American journalist (1939–2025)

Carol Saline (née Auerbach; May 17, 1939 – August 30, 2025) was an American journalist, broadcaster, author and public speaker.

== Background ==
Saline was born Carol Sue Auerbach in Philadelphia on May 17, 1939, though for many years she had believed her birthday was May 19. She was raised in Camden, New Jersey. A graduate of Syracuse University, Saline held a dual degree in English and Journalism. While in school, she was a member of Sigma Delta Tau sorority.

She had two children with her first husband, Jack Saline, and resided in Philadelphia with her second husband, Paul Rathblott.

Saline died from acute myeloid leukemia at her home, on August 30, 2025, at the age of 86. In the months before her death, she began speaking with journalists at The New York Times and The Philadelphia Inquirer, disclosing that she was terminally ill and helping prepare obituaries.

== Career ==
Saline wrote eight books. They include Dr. Snow: How the FBI Nailed an Ivy League Coke King, Straight Talk: How to Get Closer to Others by Saying What You Really Mean, and A Guide to Good Health.

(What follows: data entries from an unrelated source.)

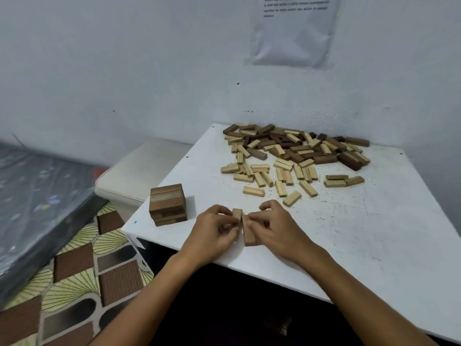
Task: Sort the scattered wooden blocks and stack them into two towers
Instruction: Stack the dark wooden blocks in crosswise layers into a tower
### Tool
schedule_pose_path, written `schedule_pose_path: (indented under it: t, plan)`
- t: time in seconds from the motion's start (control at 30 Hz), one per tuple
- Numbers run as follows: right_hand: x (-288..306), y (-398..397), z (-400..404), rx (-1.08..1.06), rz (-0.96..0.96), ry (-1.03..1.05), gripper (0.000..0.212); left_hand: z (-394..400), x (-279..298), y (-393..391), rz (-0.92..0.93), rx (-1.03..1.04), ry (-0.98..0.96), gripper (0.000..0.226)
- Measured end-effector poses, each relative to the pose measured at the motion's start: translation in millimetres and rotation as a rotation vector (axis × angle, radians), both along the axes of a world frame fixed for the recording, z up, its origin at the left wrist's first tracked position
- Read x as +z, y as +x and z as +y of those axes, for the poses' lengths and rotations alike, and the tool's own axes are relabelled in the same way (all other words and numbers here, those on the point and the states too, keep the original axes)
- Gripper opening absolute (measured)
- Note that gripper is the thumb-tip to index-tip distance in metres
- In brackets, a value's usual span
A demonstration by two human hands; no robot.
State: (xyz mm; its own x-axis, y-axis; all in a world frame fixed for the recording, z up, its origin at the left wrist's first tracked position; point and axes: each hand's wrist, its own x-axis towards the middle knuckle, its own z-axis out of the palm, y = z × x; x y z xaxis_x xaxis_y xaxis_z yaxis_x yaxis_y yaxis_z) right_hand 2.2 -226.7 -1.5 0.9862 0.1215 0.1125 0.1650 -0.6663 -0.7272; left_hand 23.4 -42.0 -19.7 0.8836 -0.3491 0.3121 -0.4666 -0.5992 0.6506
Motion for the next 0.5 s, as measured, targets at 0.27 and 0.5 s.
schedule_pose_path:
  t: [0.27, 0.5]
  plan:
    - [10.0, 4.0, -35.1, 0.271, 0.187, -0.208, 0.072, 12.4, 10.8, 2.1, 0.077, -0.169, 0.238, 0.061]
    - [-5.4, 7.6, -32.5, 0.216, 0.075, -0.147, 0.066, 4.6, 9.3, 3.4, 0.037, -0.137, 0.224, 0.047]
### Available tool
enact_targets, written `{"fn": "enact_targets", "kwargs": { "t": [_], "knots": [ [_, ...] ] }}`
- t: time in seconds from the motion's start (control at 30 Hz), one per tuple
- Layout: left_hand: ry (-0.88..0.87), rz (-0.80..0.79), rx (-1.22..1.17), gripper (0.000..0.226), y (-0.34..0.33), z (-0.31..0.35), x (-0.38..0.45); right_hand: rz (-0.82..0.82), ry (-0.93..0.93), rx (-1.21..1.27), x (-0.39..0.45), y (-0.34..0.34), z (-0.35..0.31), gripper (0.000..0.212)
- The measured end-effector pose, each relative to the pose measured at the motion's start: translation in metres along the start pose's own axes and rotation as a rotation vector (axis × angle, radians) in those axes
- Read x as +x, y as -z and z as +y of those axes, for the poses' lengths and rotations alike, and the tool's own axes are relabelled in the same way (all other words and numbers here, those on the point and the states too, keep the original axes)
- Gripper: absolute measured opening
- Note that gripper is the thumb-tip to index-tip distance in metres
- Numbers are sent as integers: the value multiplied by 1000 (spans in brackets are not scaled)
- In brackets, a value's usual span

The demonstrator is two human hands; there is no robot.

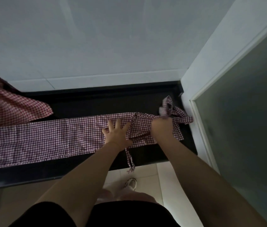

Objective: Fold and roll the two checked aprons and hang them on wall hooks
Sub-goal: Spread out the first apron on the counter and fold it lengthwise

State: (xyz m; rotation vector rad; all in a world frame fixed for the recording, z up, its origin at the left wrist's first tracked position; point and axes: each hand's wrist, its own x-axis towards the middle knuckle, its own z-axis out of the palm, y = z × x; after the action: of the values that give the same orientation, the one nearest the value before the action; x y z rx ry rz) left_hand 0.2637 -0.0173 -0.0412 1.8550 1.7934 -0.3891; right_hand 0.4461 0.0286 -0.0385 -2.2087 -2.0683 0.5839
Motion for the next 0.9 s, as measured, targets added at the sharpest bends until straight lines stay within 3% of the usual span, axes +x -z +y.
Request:
{"fn": "enact_targets", "kwargs": {
  "t": [0.1,0.17,0.3,0.37,0.47,0.57,0.7,0.83,0.87,0.9],
  "knots": [
    [40,-9,-42,86,2,-13,-1,-97,-346,-37,8,15,18,46],
    [74,-9,-71,77,6,-22,0,-35,-388,-60,9,26,29,49],
    [138,8,-115,69,9,-23,2,254,-410,-64,10,30,48,39],
    [154,11,-80,77,7,-17,3,293,-335,14,7,33,49,37],
    [176,39,-40,86,3,-14,4,365,-223,26,-1,37,47,14],
    [187,52,-40,87,0,-10,7,390,-267,-21,-10,36,54,14],
    [203,74,-35,90,-4,-9,7,274,-396,146,-15,41,70,40],
    [220,67,-70,93,1,-15,11,-181,-575,349,-10,45,77,49],
    [229,60,-75,94,2,-15,12,-183,-597,384,-11,45,74,51],
    [239,55,-66,95,4,-12,12,-84,-584,392,-13,46,72,55]
  ]
}}
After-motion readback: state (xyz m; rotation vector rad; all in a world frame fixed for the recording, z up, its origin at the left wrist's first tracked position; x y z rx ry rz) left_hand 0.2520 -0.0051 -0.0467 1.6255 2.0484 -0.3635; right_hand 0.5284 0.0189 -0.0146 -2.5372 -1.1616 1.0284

She collaborated with photographer Sharon Wohlmuth on five photo-essay books. Their most popular, Sisters, spent 63 weeks on the New York Times bestseller list and sold over one million copies. It was followed by Mothers & Daughters, which hit No. 1 on every national best-seller list. A third bestseller, Best Friends, completed this trilogy. A fourth book, Sisters: 10th Anniversary Edition, came out in October 2004. A day in the life of the American Woman, was published in October 2005.

Saline worked as a senior writer at Philadelphia Magazine for more than three decades, where she specialized in health, profiles, and investigative reporting. Her articles appeared in Reader’s Digest, Family Circle, More, Redbook, Self and Cosmo Girl.

Saline hosted The Fretz Kitchen, a daily cooking program on CN8. For nearly a decade, she appeared as a regular panelist on the Sunday public affairs program, Inside Story. Her national television appearances include The Oprah Winfrey Show, The Phil Donahue Show, Larry King Live, American Journal, Inside Edition, CBS Good Morning, The Weekend Today Show and Good Morning America.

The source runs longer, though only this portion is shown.